Instantly share code, notes, and snippets.

@jgoizueta
Last active December 22, 2015 15:41
Show Gist options
  • Save jgoizueta/f423be9d4084a484e520 to your computer and use it in GitHub Desktop.
Save jgoizueta/f423be9d4084a484e520 to your computer and use it in GitHub Desktop.
Overviews test data (points)

The data is a subset of the table of cities used by the Geocoder API.

First import the base table: https://drive.google.com/file/d/0B6sNSm2Xp0hnWUY1X0FqNUZxOGc/view?usp=sharing

Then create some overviews. We'll assume the detail of the base table is good for zoom level 9, so the base table will be used for all levels greater than or equal to 9. A simplistic approach will be used: for each level less than 9 a fourth of the points will be randomly sampled to maintain the same point density on screen. We'll create overviews only for 1 zoom level out of 2. (heads up: the overview tables owner should be the database user)

CREATE TABLE cities_subset_ov8 AS
  SELECT * FROM cities_subset WHERE random()<0.25;
CREATE TABLE cities_subset_ov6 AS
  SELECT * FROM cities_subset_ov8 WHERE random()<0.25*0.25;
CREATE TABLE cities_subset_ov4 AS
  SELECT * FROM cities_subset_ov6 WHERE random()<0.25*0.25;
CREATE TABLE cities_subset_ov2 AS
  SELECT * FROM cities_subset_ov4 WHERE random()<0.25*0.25;

We will use:

  • cities_subset for zoom level >= 9
  • cities_subset_ov8 for 9 > zoom level >= 7
  • cities_subset_ov6 for 7 > zoom level >= 5
  • cities_subset_ov4 for 5 > zoom level >= 3
  • cities_subset_ov2 for 3 > zoom level

Now we can create a view to combine all overviews:

CREATE VIEW cities_subset_ov AS
  SELECT * ,9 AS min_zoom FROM cities_subset
  UNION ALL
  SELECT *, 7 AS min_zoom FROM cities_subset_ov8
  UNION ALL
  SELECT *, 5 AS min_zoom FROM cities_subset_ov6
  UNION ALL
  SELECT *, 3 AS min_zoom FROM cities_subset_ov4
  UNION ALL
  SELECT *, 0 AS min_zoom FROM cities_subset_ov2;

Now we need some metadata about the overviews. We'll add a table ov_tables to the user database. We'll do something very simple at the moment and not bother about schemas, etc. (TODO: should we store some info in the metadata database?)

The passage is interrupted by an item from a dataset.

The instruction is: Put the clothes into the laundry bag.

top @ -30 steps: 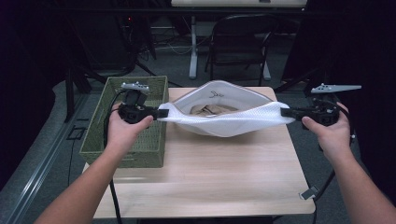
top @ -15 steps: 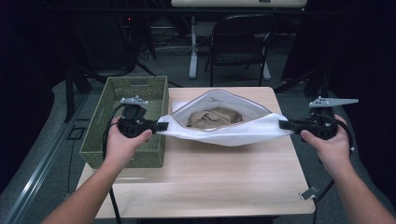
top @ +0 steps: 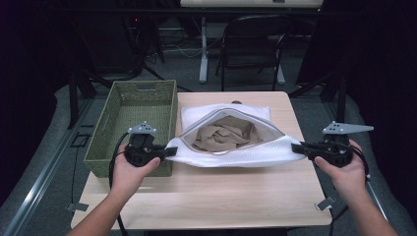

CREATE TABLE ov_tables(base_table text, overview_table text, min_zoom integer);
INSERT INTO ov_tables(base_table, overview_table, min_zoom)
  VALUES ('cities_subset', 'cities_subset', 9);
INSERT INTO ov_tables(base_table, overview_table, min_zoom)
  VALUES ('cities_subset', 'cities_subset_ov8', 7);
INSERT INTO ov_tables(base_table, overview_table, min_zoom)
  VALUES ('cities_subset', 'cities_subset_ov6', 5);
INSERT INTO ov_tables(base_table, overview_table, min_zoom)
  VALUES ('cities_subset', 'cities_subset_ov4', 3);
INSERT INTO ov_tables(base_table, overview_table, min_zoom)
  VALUES ('cities_subset', 'cities_subset_ov2', 0);
@jgoizueta
Copy link
Author

Using materialized views instead of tables will have any advantage?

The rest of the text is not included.